Limitations & Future Work

  • Empirical Threshold Scheduling: The exponential scheduling of \(\delta_s\) and \(\delta_e\) is empirical. Although it can be calibrated with 10% data, a more adaptive or theoretical method for determining thresholds is lacking.
  • Diminishing Returns on Transformers: Activations in CvT and GPT-2 stabilize later and are noisier. With moderate thresholds, only 13–14% can be pruned. Higher efficiency requires more aggressive \(\delta\) or longer training.
  • Dependency on Training Length: Benefits are limited for short-training tasks (only 12% at 90 epochs). The sweet spot is large-scale, long-duration training.
  • Reliance on BN: Without BN, activation trajectories are unstable, and default thresholds barely prune anything (DSI only 2%), questioning applicability to architectures without BN.
  • Future Directions: Replacing fixed exponential scheduling with thresholds that adapt to the observed \(\Delta\bar{X}\) distribution or designing specific stability metrics for transformers could further unlock potential.

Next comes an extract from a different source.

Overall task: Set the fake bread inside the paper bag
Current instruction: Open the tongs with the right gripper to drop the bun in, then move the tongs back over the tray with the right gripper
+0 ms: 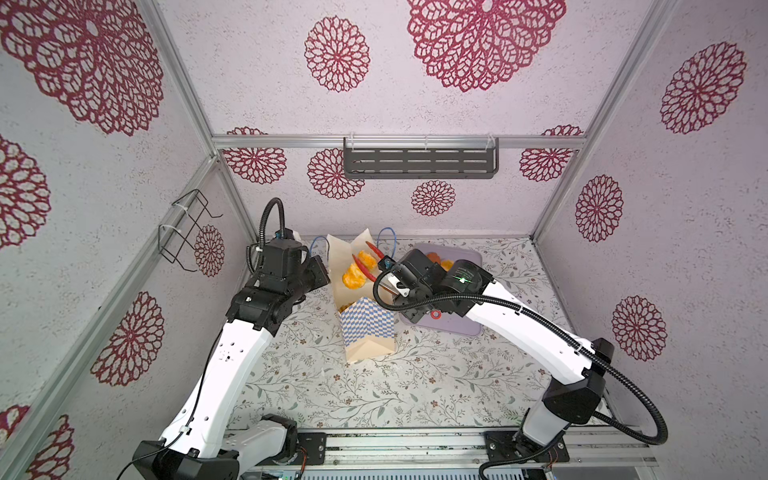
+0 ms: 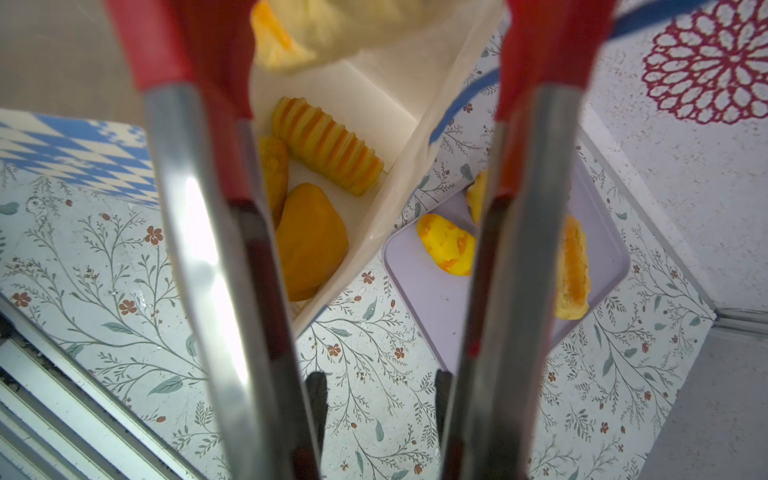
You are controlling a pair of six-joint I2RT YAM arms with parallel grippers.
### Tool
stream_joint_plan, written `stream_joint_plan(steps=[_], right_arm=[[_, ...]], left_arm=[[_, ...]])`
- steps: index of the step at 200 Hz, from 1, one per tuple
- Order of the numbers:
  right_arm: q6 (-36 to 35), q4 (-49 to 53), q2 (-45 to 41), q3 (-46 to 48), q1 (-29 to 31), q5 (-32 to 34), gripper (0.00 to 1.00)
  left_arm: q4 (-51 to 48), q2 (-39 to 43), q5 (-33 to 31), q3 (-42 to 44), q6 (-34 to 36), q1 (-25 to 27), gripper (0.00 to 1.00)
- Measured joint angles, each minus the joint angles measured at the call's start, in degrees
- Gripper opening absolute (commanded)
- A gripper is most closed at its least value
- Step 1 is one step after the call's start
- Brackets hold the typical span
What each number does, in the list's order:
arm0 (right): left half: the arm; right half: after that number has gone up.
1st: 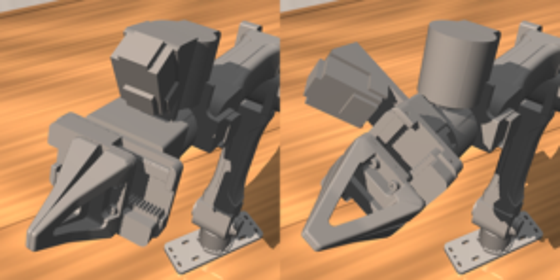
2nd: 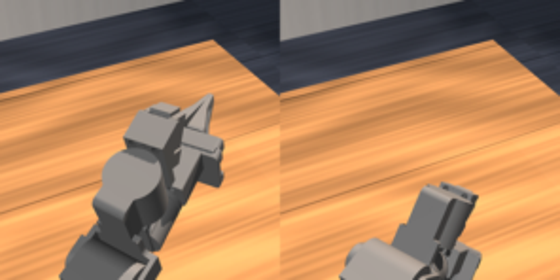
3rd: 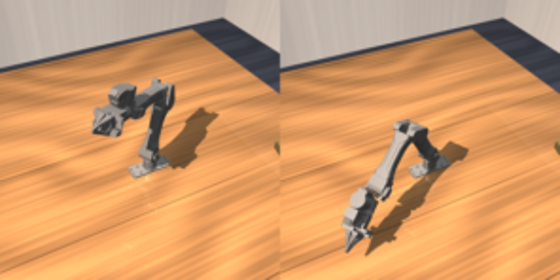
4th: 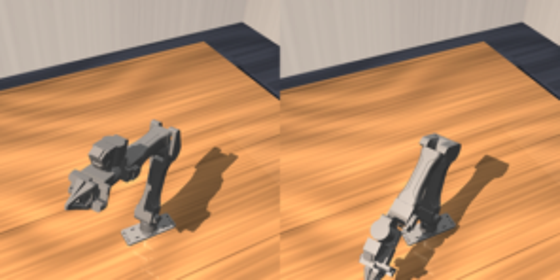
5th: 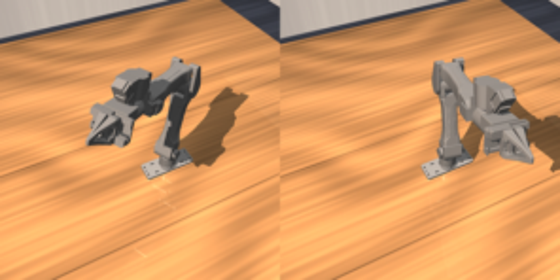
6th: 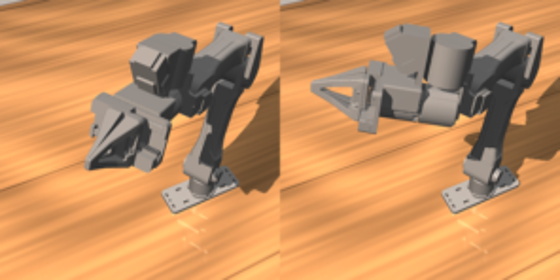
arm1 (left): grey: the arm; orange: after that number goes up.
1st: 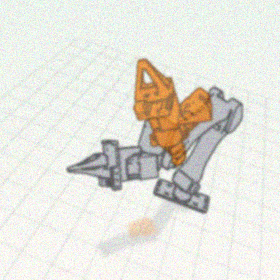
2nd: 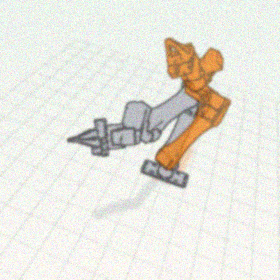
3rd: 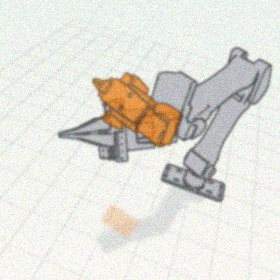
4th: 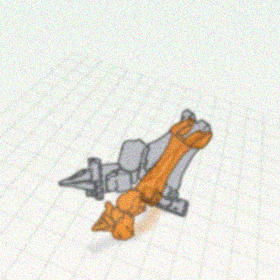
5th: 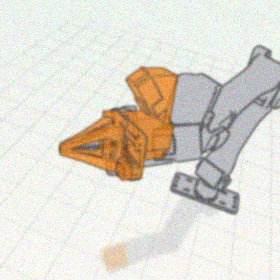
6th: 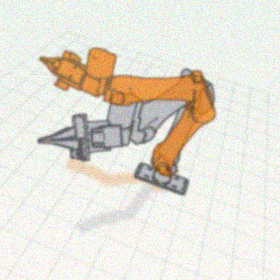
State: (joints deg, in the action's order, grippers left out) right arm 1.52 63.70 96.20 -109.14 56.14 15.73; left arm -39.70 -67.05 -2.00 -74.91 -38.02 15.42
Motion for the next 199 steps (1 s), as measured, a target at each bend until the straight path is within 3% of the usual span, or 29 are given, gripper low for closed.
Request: stream_joint_plan(steps=[100,144,199], right_arm=[[1.0,-6.5,-5.5,3.2,-4.3,-8.7,0.48],[4.9,-14.2,-14.9,9.6,-15.1,-18.0,0.48],[10.7,-21.8,-20.9,20.3,-28.0,-27.6,0.46]], left_arm=[[-0.1,0.0,0.1,-0.2,0.0,0.0,0.0],[-0.3,-0.2,0.2,-1.1,0.0,0.0,0.02],[-0.4,-0.2,0.2,-1.2,0.1,0.0,0.2]])
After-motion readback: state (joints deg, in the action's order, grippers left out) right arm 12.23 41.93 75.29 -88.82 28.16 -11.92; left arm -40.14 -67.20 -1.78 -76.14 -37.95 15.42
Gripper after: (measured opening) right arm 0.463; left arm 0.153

  • vs InfoBatch (SOTA Dynamic Sample Pruning): InfoBatch relies on per-sample loss, soft pruning, and gradient rescaling to ensure unbiasedness. It is temporary and sample-level. B-PAS uses activation stability for permanent, batch-level pruning without loss/label access, rescaling, or revisiting data. B-PAS saves 29% more data and 21% more GPU time on ImageNet at the same accuracy.
  • vs Static Data Pruning (GraNd / EL2N / DeepFool, etc.): Static methods calculate importance before training using difficulty scores or geometry. They require a full dataset pass and preprocessing and are not adaptive. B-PAS is online and requires no preprocessing.

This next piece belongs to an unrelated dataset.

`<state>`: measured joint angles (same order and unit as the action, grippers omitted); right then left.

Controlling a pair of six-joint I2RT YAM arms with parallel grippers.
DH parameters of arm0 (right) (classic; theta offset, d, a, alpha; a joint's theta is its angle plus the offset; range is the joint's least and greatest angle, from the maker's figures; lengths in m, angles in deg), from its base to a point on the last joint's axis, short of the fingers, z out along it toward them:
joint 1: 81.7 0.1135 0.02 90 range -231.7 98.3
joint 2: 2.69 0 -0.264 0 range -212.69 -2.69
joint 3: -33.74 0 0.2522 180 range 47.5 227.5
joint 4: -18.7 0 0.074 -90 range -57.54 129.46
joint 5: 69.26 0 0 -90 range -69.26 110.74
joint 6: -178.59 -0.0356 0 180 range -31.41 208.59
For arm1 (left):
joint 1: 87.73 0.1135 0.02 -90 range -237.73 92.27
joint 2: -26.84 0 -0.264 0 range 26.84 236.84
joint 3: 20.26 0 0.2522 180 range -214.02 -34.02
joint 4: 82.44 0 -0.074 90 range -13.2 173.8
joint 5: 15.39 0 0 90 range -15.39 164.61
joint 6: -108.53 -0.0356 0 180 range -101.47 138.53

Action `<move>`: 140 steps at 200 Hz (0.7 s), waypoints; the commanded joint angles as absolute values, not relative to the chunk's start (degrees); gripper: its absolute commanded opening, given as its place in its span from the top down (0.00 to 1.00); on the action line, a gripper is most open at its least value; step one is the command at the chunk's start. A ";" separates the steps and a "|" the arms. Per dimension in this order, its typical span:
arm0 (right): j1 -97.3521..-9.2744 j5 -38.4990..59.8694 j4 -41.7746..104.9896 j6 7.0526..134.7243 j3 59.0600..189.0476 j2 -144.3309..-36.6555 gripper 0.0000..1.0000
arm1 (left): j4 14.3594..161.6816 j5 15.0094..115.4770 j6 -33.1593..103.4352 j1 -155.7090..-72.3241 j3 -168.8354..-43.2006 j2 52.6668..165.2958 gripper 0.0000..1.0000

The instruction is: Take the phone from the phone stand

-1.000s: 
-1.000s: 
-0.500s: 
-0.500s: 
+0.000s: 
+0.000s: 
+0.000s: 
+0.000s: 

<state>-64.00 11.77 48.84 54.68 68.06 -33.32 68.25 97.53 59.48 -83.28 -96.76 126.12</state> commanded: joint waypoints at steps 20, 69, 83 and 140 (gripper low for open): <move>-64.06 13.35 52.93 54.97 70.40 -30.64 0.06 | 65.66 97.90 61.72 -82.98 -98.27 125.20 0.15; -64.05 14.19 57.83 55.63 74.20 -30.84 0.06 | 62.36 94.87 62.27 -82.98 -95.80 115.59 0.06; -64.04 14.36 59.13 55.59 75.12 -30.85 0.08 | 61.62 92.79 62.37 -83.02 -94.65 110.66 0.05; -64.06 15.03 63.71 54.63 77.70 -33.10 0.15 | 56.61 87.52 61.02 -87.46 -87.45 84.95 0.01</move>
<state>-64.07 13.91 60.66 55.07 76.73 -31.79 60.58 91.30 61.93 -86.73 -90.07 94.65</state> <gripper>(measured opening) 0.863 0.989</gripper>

  • vs Dataset Distillation / Coreset: Distillation synthesizes compact sets but struggles to scale to high resolution and large models. B-PAS prunes original data dynamically, offering better scalability.
  • Origins in Neural Collapse / Ahmad et al. (2024): The former revealed stabilization of activation patterns at convergence; the latter used activation stability for early stopping. This work extends the line of "internal dynamics as progress indicators" from global stopping to batch-level dynamic pruning.

Rating

  • Novelty: ⭐⭐⭐⭐ decentralizes activation stability from global early stopping to batch-level pruning; the signal is "free," though the underlying observation leverages existing work.
  • Experimental Thoroughness: ⭐⭐⭐⭐ covers three architectures, four datasets, 45 threshold scans, and extends to CvT/GPT-2 with comprehensive ablations. Lacks validation on larger LLMs.
  • Writing Quality: ⭐⭐⭐⭐ motivations are clear, and DSI definitions are precise. Diagrams are slightly crowded but readable.
  • Value: ⭐⭐⭐⭐ plug-in, zero overhead, and 61% GPU savings on ImageNet without accuracy loss; highly practical for resource-constrained training.